Task goal -> Look through the listing below for lines containing "camera". State how many there are, and nothing else.

**** Data for review ****

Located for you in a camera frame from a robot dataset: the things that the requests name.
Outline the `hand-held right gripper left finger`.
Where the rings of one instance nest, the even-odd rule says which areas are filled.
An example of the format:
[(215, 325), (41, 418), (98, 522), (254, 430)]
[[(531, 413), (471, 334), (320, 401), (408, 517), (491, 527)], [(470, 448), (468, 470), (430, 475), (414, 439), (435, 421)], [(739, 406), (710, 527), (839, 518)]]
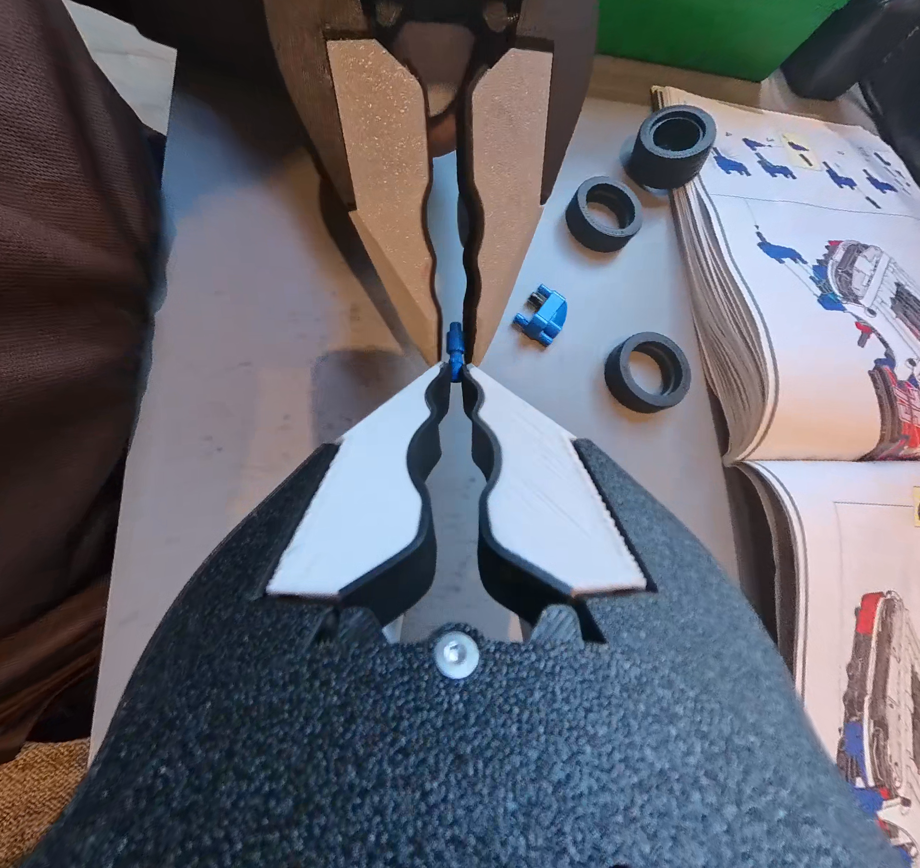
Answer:
[(428, 478), (442, 458), (449, 364), (426, 370), (333, 445), (266, 593), (397, 621), (430, 589), (436, 540)]

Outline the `grey desk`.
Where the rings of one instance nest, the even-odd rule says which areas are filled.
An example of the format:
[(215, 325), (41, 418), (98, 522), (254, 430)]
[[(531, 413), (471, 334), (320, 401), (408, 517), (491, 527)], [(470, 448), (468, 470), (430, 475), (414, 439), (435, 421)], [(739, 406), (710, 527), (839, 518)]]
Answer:
[[(564, 211), (587, 177), (622, 161), (650, 87), (828, 121), (873, 124), (857, 89), (804, 100), (777, 72), (761, 83), (598, 57), (554, 193), (482, 367), (580, 437), (591, 438), (701, 540), (730, 578), (748, 562), (739, 499), (720, 460), (668, 198), (639, 191), (638, 238), (594, 254)], [(339, 250), (320, 178), (278, 97), (178, 64), (162, 190), (165, 278), (144, 397), (127, 460), (91, 754), (132, 670), (201, 562), (321, 443), (335, 440), (426, 366), (362, 248)], [(568, 300), (544, 348), (512, 326), (540, 284)], [(661, 333), (692, 370), (683, 402), (638, 414), (604, 381), (627, 337)]]

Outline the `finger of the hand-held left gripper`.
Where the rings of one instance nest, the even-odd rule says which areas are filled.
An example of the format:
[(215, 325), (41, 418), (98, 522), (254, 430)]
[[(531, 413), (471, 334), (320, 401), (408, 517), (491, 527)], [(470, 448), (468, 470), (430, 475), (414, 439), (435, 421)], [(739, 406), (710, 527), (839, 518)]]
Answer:
[(442, 319), (425, 222), (431, 158), (422, 86), (374, 39), (334, 39), (327, 50), (354, 196), (351, 222), (408, 336), (434, 365)]
[(466, 96), (458, 180), (466, 361), (474, 365), (500, 328), (542, 216), (552, 68), (550, 51), (513, 47), (480, 70)]

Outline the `black toy tyre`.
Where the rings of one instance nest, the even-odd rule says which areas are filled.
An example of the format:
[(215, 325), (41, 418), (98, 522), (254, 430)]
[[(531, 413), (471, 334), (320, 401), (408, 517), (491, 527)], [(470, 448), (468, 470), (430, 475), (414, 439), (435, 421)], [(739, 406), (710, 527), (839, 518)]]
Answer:
[(594, 253), (615, 253), (643, 226), (635, 193), (610, 176), (590, 177), (578, 186), (566, 208), (570, 234)]
[(702, 170), (717, 138), (715, 120), (695, 105), (673, 104), (647, 116), (625, 159), (629, 177), (647, 188), (671, 191)]
[[(659, 368), (660, 391), (641, 386), (631, 369), (631, 357), (648, 356)], [(661, 333), (636, 333), (619, 343), (604, 362), (604, 381), (617, 402), (638, 414), (659, 414), (684, 401), (692, 385), (692, 370), (684, 351)]]

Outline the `blue toy brick connector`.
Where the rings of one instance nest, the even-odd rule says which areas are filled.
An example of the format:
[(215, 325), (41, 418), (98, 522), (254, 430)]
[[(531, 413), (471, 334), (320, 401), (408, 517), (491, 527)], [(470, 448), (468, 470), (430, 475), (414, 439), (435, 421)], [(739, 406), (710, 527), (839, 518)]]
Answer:
[(512, 326), (544, 348), (552, 345), (568, 316), (568, 300), (558, 290), (540, 284), (527, 299), (530, 312), (518, 312)]

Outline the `open instruction booklet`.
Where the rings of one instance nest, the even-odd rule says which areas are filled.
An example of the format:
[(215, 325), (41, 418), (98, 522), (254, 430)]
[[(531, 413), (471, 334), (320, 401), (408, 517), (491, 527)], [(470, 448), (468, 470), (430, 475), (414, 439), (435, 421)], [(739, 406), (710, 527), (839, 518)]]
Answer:
[(763, 507), (762, 615), (857, 806), (918, 866), (918, 186), (861, 126), (651, 97), (715, 123), (671, 200), (724, 461)]

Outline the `green plastic bin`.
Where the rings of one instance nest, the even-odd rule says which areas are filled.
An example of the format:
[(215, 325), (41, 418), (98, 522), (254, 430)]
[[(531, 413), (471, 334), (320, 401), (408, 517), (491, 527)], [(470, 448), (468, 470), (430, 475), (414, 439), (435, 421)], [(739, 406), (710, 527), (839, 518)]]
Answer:
[(850, 0), (598, 1), (599, 54), (760, 81)]

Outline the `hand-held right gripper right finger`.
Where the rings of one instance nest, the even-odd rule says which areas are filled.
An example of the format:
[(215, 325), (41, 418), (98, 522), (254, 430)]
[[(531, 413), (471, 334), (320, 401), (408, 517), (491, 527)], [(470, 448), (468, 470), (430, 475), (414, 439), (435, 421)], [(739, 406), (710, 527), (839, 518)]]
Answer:
[(649, 576), (575, 435), (481, 368), (463, 368), (461, 386), (471, 455), (485, 479), (478, 500), (482, 585), (535, 640), (604, 644), (588, 601), (643, 592)]

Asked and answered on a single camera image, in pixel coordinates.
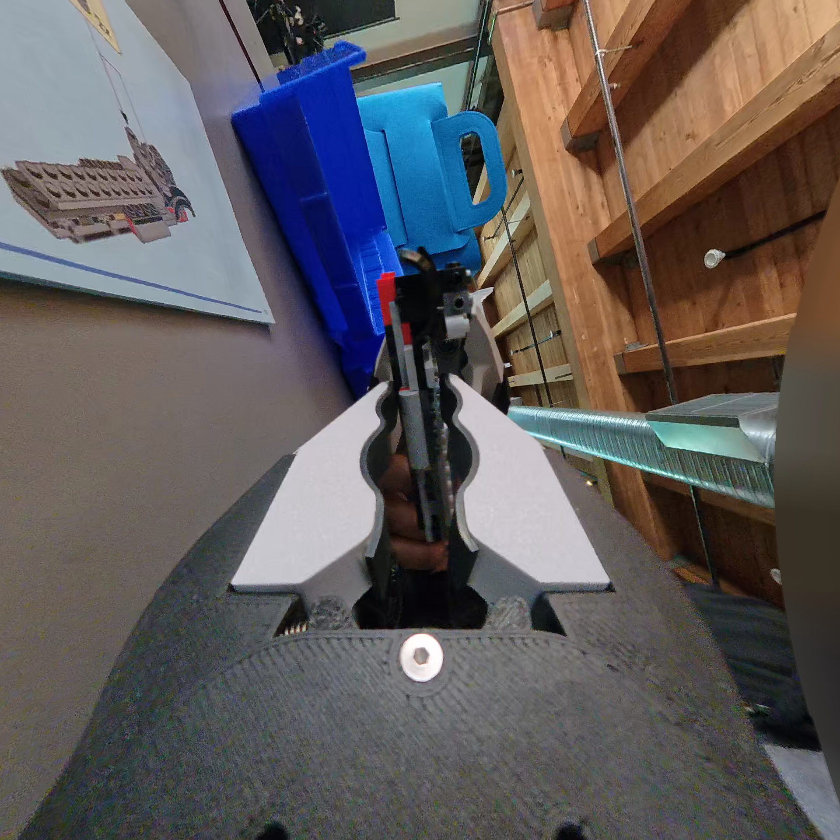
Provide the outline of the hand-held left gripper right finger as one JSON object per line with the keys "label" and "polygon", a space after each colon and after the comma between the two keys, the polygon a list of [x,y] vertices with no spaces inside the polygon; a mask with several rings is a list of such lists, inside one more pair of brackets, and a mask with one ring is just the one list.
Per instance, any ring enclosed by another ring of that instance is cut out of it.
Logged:
{"label": "hand-held left gripper right finger", "polygon": [[458,377],[451,431],[469,472],[455,497],[466,583],[486,602],[605,592],[611,580],[552,466],[550,453]]}

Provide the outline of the grey toy brick model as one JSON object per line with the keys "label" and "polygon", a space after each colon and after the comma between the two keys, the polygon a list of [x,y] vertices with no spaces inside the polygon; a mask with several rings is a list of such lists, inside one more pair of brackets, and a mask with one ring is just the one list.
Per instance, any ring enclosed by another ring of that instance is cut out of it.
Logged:
{"label": "grey toy brick model", "polygon": [[419,524],[426,541],[436,543],[447,538],[455,517],[447,382],[466,364],[467,338],[446,340],[443,295],[470,292],[470,273],[458,263],[437,268],[424,248],[403,249],[397,255],[413,272],[384,273],[377,287],[391,353],[400,445],[412,472]]}

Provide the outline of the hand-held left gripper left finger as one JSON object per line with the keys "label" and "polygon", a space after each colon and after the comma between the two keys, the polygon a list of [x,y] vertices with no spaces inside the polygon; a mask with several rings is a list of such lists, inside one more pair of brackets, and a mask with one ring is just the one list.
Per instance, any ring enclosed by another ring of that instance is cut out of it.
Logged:
{"label": "hand-held left gripper left finger", "polygon": [[386,594],[392,561],[377,481],[393,393],[382,383],[299,447],[230,584],[301,599]]}

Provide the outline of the silver ventilation duct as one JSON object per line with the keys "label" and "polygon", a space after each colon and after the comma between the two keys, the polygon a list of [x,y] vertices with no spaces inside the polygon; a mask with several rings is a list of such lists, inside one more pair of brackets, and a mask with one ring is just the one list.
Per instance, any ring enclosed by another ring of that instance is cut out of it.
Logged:
{"label": "silver ventilation duct", "polygon": [[512,406],[508,416],[546,445],[774,509],[779,399],[715,394],[648,413]]}

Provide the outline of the blue felt bag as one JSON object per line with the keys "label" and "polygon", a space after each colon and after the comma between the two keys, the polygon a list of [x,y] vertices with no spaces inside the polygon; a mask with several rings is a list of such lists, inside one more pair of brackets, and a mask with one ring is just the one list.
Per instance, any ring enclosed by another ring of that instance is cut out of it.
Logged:
{"label": "blue felt bag", "polygon": [[[495,124],[476,111],[448,115],[439,83],[357,99],[374,178],[395,250],[423,247],[437,268],[481,268],[475,228],[499,214],[507,169]],[[473,203],[461,150],[475,134],[484,155],[488,196]]]}

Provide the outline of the blue plastic bin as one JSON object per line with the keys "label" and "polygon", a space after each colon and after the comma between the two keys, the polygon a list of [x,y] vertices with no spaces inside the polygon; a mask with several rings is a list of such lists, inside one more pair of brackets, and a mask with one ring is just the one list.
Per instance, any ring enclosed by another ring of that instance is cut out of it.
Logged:
{"label": "blue plastic bin", "polygon": [[355,397],[368,390],[384,339],[356,262],[360,240],[386,229],[350,73],[365,58],[338,41],[278,72],[276,87],[232,115]]}
{"label": "blue plastic bin", "polygon": [[396,277],[403,274],[395,247],[386,229],[373,232],[363,237],[357,248],[358,267],[360,268],[360,283],[364,294],[364,301],[369,311],[374,333],[384,335],[382,308],[377,287],[378,280],[383,273],[393,273]]}

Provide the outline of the person's right hand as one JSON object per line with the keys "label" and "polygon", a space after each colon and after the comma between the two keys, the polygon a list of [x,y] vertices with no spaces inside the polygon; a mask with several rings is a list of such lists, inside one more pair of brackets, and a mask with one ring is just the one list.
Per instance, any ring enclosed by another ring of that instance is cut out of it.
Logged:
{"label": "person's right hand", "polygon": [[393,454],[379,481],[385,523],[396,564],[407,571],[443,573],[448,569],[448,545],[428,542],[419,524],[412,472],[404,454]]}

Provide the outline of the toy instruction booklet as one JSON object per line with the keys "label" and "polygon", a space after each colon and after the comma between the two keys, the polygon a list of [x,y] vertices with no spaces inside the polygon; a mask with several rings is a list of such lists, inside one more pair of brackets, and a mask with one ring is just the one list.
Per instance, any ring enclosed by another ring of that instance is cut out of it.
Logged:
{"label": "toy instruction booklet", "polygon": [[2,278],[274,318],[193,91],[125,2],[1,3]]}

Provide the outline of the black monitor screen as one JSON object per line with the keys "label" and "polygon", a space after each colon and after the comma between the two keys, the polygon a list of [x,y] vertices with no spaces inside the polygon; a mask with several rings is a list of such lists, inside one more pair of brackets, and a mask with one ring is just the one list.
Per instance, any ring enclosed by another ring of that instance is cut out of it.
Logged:
{"label": "black monitor screen", "polygon": [[325,35],[339,37],[396,19],[395,1],[316,1]]}

****

Solution -> 2